NOTE: I just discovered that this is called the bichromatic closest-pair problem.
For context, here is an overview of the overall clustering algorithm:
The first pass consolidates the densest regions into small clusters using a space-filling curve (Hilbert Curve). It misses outliers and often fails to merge adjacent clusters that are very close to one another. However, it does discover a characteristic maximum linkage-distance. All points separated by less than this characteristic distance must be clustered together. This step has no predefined number of clusters as its goal.
The second pass performs single-linkage agglomeration by combining clusters together if their minimum distance is less than the maximum linkage-distance. This is not hierarchical clustering; it is partition-based. All clusters whose minimum distance from one another is less than this maximum linkage-distance will be combined. This step has no predefined number of clusters as its goal.
The third pass performs additional single-linkage agglomeration, sorting all inter-cluster distances and only combining clusters until the number of clusters equals a predefined target number of clusters. It handles some outliers, preferring to only merge outliers with large clusters. If there are many outliers (and their usually are), this may fail to reduce the number of clusters to the target.
The fourth pass combines all remaining outliers with the nearest large cluster, but causes no large clusters to merge with other large clusters. (This prevents two adjacent clusters from accidentally being merged due to their outliers forming a thin chain between them.)

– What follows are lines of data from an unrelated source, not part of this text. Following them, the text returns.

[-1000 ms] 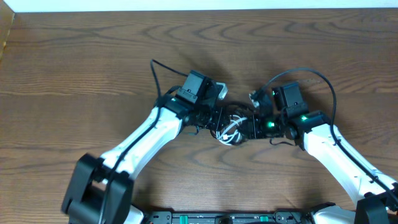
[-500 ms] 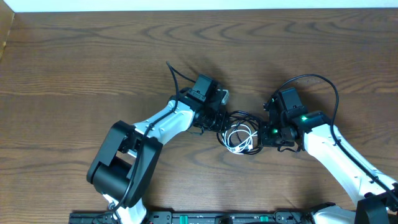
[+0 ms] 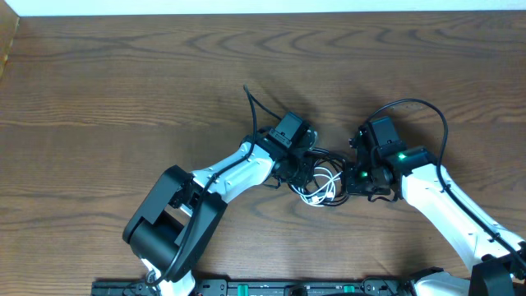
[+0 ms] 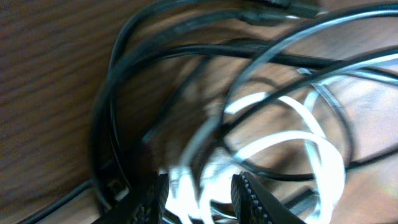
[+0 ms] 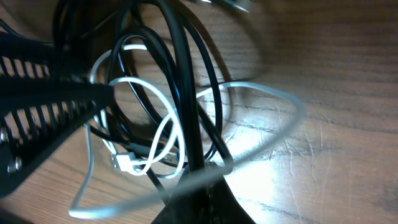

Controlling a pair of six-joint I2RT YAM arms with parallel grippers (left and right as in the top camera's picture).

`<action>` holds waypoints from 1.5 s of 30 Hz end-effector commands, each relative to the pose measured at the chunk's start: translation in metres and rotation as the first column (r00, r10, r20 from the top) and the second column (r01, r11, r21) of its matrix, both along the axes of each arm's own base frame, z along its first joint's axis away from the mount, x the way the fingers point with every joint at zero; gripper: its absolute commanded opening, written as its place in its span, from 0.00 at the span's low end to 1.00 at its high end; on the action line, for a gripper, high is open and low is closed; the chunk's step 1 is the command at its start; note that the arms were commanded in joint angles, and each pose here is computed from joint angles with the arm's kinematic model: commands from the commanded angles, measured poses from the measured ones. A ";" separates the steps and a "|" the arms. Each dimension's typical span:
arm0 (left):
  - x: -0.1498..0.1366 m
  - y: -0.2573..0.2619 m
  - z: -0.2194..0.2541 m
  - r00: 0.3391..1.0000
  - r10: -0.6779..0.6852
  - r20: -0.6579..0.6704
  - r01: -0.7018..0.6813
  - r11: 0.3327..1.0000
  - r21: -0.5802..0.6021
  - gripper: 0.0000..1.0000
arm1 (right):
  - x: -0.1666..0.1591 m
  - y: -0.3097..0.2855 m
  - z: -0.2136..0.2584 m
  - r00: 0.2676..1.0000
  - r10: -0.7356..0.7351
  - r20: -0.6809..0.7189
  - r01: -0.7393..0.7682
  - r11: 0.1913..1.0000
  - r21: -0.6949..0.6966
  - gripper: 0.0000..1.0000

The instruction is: Untangle cables

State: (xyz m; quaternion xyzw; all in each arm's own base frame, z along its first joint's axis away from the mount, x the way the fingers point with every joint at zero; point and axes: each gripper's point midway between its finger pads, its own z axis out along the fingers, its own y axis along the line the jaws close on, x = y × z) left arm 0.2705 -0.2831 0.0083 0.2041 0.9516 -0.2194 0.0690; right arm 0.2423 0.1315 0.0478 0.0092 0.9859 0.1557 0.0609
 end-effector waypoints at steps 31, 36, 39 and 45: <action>0.011 0.191 -0.019 0.918 0.392 -0.065 -0.316 0.819 0.479 0.36 | -0.001 -0.146 -0.003 0.908 -0.415 0.063 0.399 0.808 -0.434 0.01; 0.022 0.198 -0.002 0.906 0.423 -0.018 -0.373 0.817 0.440 0.36 | 0.002 -0.142 -0.004 0.906 -0.417 0.064 0.406 0.819 -0.406 0.01; 0.031 0.204 0.016 0.894 0.446 0.030 -0.420 0.814 0.401 0.36 | 0.006 -0.136 -0.004 0.907 -0.416 0.060 0.408 0.835 -0.369 0.01; 0.048 0.211 0.067 0.853 0.511 0.107 -0.522 0.823 0.224 0.38 | 0.016 -0.119 -0.004 0.912 -0.406 0.056 0.405 0.873 -0.271 0.01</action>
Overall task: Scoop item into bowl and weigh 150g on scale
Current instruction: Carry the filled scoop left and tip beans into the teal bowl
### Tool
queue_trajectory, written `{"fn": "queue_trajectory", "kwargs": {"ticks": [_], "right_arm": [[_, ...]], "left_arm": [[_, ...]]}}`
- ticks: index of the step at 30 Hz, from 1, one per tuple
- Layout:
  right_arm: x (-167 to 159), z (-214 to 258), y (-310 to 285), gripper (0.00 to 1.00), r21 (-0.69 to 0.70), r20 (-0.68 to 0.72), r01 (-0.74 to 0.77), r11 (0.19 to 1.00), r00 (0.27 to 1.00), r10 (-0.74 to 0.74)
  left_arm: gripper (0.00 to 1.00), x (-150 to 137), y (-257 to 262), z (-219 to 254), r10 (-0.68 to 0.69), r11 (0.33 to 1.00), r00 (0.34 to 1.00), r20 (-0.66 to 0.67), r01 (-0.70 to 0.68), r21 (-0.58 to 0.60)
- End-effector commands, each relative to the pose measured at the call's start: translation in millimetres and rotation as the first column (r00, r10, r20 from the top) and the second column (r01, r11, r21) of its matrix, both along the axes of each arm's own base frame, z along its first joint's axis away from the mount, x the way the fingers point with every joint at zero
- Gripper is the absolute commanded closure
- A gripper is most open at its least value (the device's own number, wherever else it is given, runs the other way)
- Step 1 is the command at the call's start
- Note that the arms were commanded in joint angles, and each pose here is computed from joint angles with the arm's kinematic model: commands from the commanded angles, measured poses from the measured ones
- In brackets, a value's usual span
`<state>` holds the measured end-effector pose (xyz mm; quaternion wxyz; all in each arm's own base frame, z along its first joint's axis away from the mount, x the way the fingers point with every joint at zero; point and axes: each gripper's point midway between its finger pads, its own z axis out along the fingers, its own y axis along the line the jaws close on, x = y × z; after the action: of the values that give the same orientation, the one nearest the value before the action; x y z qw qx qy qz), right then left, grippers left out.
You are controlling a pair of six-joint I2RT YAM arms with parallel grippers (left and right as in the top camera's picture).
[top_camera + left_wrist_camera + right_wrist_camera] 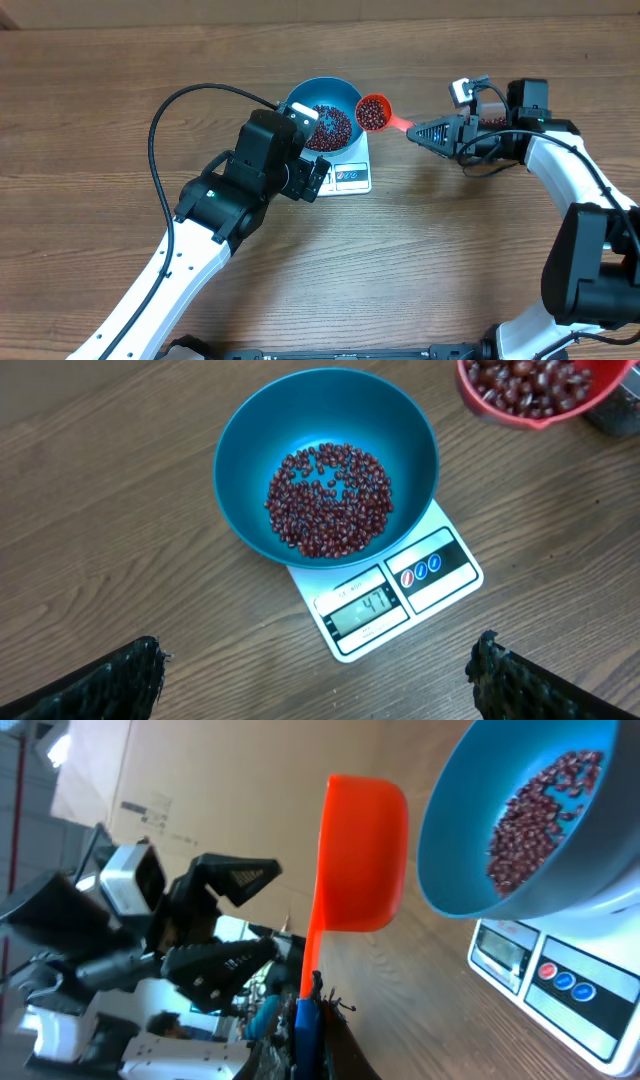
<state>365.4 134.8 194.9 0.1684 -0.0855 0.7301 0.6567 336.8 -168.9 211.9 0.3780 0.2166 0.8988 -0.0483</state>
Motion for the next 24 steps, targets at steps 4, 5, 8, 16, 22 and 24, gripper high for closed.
{"fn": "queue_trajectory", "kwargs": {"ticks": [4, 5, 8, 16, 22, 24], "right_arm": [[9.7, -0.2, 0.4, 0.96, -0.022, -0.016, 0.017, 1.000, 1.000, -0.017], [10.7, 0.4, 0.3, 0.96, -0.023, -0.003, 0.017, 1.000, 1.000, -0.017], [13.8, 1.4, -0.1, 0.96, -0.029, 0.030, 0.020, 0.999, 0.999, -0.019], [20.3, -9.6, 5.9, 0.96, -0.104, 0.055, 0.041, 0.994, 0.998, -0.036], [21.4, -8.9, 26.0, 0.96, -0.121, 0.074, 0.014, 0.993, 0.997, -0.005], [25.9, -13.3, 33.2, 0.96, -0.156, 0.075, 0.028, 0.987, 0.997, -0.016]], "left_arm": [[0.00, -1.7, 0.1, 7.6, -0.010, 1.000, 1.000, 0.018, 0.010, -0.010], [0.01, -1.7, 0.1, 7.6, -0.010, 1.000, 1.000, 0.018, 0.010, -0.010], [0.01, -1.7, 0.1, 7.6, -0.010, 1.000, 1.000, 0.018, 0.010, -0.010], [0.00, -1.7, 0.1, 7.6, -0.010, 1.000, 1.000, 0.018, 0.010, -0.010], [0.00, -1.7, 0.1, 7.6, -0.010, 1.000, 1.000, 0.018, 0.010, -0.010], [0.00, -1.7, 0.1, 7.6, -0.010, 1.000, 1.000, 0.018, 0.010, -0.010]]}}
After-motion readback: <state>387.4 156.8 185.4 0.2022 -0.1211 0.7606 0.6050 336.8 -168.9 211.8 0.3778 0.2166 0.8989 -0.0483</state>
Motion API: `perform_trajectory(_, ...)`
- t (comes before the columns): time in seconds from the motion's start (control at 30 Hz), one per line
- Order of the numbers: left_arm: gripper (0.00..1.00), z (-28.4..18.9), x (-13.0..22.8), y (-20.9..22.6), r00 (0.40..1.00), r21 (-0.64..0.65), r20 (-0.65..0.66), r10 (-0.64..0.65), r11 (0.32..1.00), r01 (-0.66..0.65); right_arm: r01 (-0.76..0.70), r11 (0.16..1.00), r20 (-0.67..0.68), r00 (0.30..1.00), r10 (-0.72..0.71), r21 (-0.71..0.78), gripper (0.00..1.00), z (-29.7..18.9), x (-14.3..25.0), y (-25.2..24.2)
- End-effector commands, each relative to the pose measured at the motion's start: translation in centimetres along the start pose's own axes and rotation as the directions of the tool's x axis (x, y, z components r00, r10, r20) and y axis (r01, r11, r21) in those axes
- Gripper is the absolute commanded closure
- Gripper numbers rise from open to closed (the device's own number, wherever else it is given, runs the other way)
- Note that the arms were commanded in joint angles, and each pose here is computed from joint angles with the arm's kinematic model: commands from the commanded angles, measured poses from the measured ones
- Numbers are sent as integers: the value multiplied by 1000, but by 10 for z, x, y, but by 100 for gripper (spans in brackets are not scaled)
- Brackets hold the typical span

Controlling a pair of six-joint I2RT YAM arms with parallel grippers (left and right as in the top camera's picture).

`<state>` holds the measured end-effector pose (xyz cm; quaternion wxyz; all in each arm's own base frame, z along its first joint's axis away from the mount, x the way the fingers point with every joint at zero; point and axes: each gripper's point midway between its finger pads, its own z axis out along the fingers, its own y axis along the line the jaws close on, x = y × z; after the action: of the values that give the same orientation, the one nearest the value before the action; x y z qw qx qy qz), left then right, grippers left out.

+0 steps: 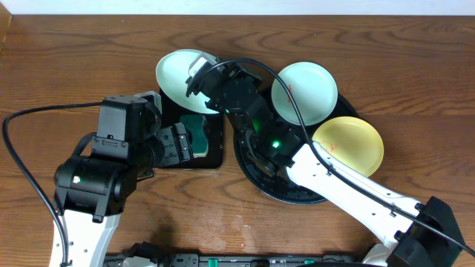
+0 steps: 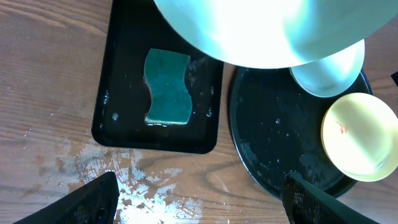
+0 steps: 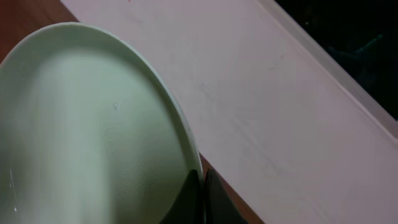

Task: Clean dirty plates on tray and stack at the side
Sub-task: 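Lift the pale green plate with right gripper, place it right of tray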

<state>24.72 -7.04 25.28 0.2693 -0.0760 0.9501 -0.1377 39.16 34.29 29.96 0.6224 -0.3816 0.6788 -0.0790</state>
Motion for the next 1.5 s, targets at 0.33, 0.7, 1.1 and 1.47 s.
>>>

You could use an index. That is the very classic solution.
A spatial index can help you find the nearest neighbor of any point in roughly O(log n) time. So if your clusters have n and m objects, choose the smaller cluster and index the larger cluster, to find the closest pair in O(n log m) or O(m log n).
A simpler heuristic approach is to iterate your idea multiple times, shrinking your set of candidates. So you find a good pair of objects a, b from the two clusters. Then you discard all objects from each cluster that must (by triangle inequality) be further apart (using the upper bound!).
Then you repeat this, but not choosing the same a, b again. Once your candidate sets stops improving, do the pairwise comparisons on the remaining objects only. Worst case of this approach should remain O(n*m).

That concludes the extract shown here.